Modelling of a motor compressor group feeding a hydrogen fuel cell using recurrent neural networks

Artificial recurrent neural networks (ARNN) are well known as effective modelling tools for complex dynamic systems. However, easily implementing training algorithms such as back propagation through time and quasi-Newton algorithms require great amounts of memory and computational resources; moreover, those grow geometrically with the size of the time series (number of points in the sample used as training example). In the case of multiple output systems, the complexity of these algorithms grows also in a geometrical form, related to the number of system outputs and the number of hidden layers in the network, thus increasing the computation time to obtain a satisfactory solution.

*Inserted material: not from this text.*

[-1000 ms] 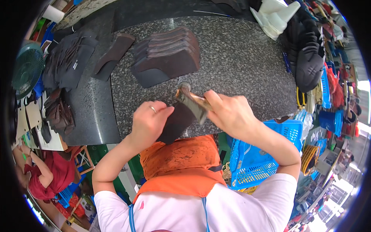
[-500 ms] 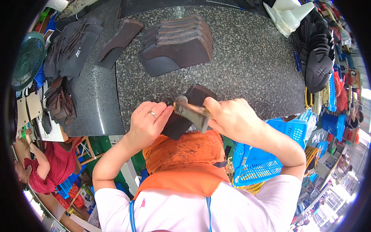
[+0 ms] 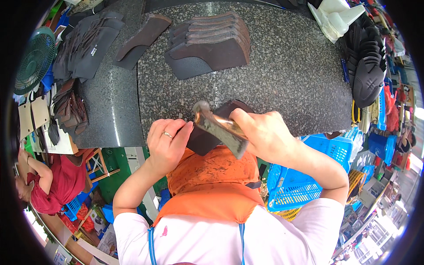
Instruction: Using a hammer to press and bond layers of shoe components together on a work surface.
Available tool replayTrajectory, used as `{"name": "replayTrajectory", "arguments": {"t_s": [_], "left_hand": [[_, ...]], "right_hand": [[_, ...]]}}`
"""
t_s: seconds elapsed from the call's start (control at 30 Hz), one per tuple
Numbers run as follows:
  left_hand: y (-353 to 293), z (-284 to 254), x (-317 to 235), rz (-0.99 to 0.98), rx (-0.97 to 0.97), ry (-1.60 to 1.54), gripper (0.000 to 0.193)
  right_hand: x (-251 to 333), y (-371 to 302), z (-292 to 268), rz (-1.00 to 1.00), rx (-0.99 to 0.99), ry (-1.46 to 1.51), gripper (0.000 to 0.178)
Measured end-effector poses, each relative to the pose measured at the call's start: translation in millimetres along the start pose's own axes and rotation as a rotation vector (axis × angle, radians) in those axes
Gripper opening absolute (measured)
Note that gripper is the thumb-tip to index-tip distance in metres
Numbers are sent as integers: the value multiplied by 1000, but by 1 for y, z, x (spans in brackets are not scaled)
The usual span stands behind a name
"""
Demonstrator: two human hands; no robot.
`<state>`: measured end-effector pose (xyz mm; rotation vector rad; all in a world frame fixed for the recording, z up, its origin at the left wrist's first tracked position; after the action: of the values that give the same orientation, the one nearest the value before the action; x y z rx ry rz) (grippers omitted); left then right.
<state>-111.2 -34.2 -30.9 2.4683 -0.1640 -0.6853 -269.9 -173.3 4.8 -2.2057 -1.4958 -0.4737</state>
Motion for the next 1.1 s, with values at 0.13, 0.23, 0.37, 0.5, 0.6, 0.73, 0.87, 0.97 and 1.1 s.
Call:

In this paper, some methodological and architectural solutions are proposed to overcome this drawback. The implementation simplicity of back propagation and quasi-Newton algorithms is nevertheless maintained, only their memory consumption and computation time is optimized to obtain a satisfactory dynamical model of a motor compressor group feeding a hydrogen fuel cell (in fact, a multiple input, multiple output system). To accomplish this goal, an artificial feedback loop is implemented and a parallel structure of one-output networks is selected as network architecture. The obtained results show that this architectural and methodological approach can be an interesting training option for complex multiple output system modelling using recurrent neural networks.